(TASK DESCRIPTION) Beneath this instruction is a listing; print exactly the lines in it starting at the line that contains "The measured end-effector" and going through the line that contains "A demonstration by".

(DATA BELOW Opens)

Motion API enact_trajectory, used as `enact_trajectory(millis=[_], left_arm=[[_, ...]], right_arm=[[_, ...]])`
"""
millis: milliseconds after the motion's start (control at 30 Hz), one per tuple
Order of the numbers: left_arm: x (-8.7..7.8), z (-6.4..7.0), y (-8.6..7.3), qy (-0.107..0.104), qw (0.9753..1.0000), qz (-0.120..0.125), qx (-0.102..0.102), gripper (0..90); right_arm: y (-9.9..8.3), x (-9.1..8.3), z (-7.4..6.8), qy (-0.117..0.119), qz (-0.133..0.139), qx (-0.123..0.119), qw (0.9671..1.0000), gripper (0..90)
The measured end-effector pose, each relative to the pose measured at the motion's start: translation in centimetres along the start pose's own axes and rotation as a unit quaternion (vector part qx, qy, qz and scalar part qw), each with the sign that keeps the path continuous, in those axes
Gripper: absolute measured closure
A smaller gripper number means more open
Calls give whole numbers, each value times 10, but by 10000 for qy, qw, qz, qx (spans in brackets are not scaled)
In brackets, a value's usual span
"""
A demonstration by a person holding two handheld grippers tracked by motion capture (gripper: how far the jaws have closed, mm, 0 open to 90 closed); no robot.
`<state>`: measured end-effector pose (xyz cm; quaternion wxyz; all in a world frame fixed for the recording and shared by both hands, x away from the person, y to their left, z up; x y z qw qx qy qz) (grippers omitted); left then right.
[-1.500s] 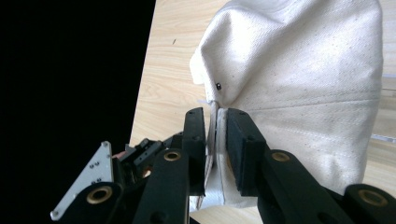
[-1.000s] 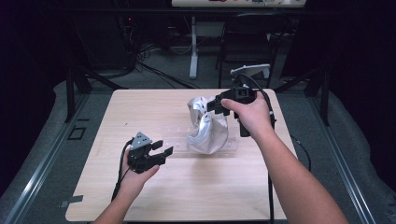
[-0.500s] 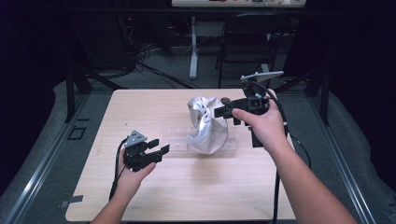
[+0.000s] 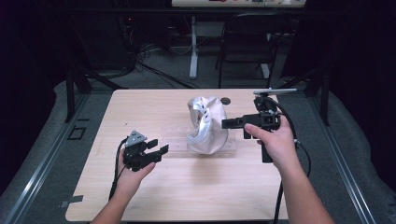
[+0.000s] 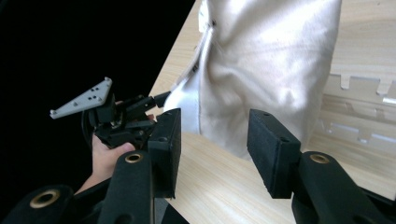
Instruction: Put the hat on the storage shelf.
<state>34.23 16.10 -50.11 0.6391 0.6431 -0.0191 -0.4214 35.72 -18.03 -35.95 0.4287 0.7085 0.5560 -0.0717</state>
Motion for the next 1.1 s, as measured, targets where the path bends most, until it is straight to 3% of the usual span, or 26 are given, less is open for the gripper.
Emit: enact_trajectory(millis=[300,800,1100], left_arm=[[0,1,0,3,10000,-45,38,468],[-1,3,0,46,9999,-6,133,467],[3,9,-1,-76,9996,-68,260,442]], right_arm=[[-20,6,5,-223,-43,-61,9997,553],[-57,5,13,-709,286,-172,9969,529],[-73,5,24,-730,358,-113,9966,517]])
Point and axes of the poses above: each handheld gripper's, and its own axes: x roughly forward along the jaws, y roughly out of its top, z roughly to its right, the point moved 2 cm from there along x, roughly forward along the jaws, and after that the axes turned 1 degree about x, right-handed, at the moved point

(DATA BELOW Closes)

(SOLUTION TO THIS PROBLEM)
The measured end-effector pose, each relative to the pose measured at the motion's start: translation in centimetres along the start pose's own axes and rotation as a unit quaternion (vector part qx, qy, qz and scalar part qw), each with the sign that keeps the path continuous, in those axes
Gripper: absolute measured closure
A smaller gripper number means more open
Calls give whole numbers, each value times 10, but by 10000 for qy, qw, qz, qx (spans in brackets are not scaled)
In brackets, a value's usual span
"""
A demonstration by a person holding two handheld grippers tracked by motion capture (gripper: how far the jaws have closed, mm, 0 open to 90 closed); no robot.

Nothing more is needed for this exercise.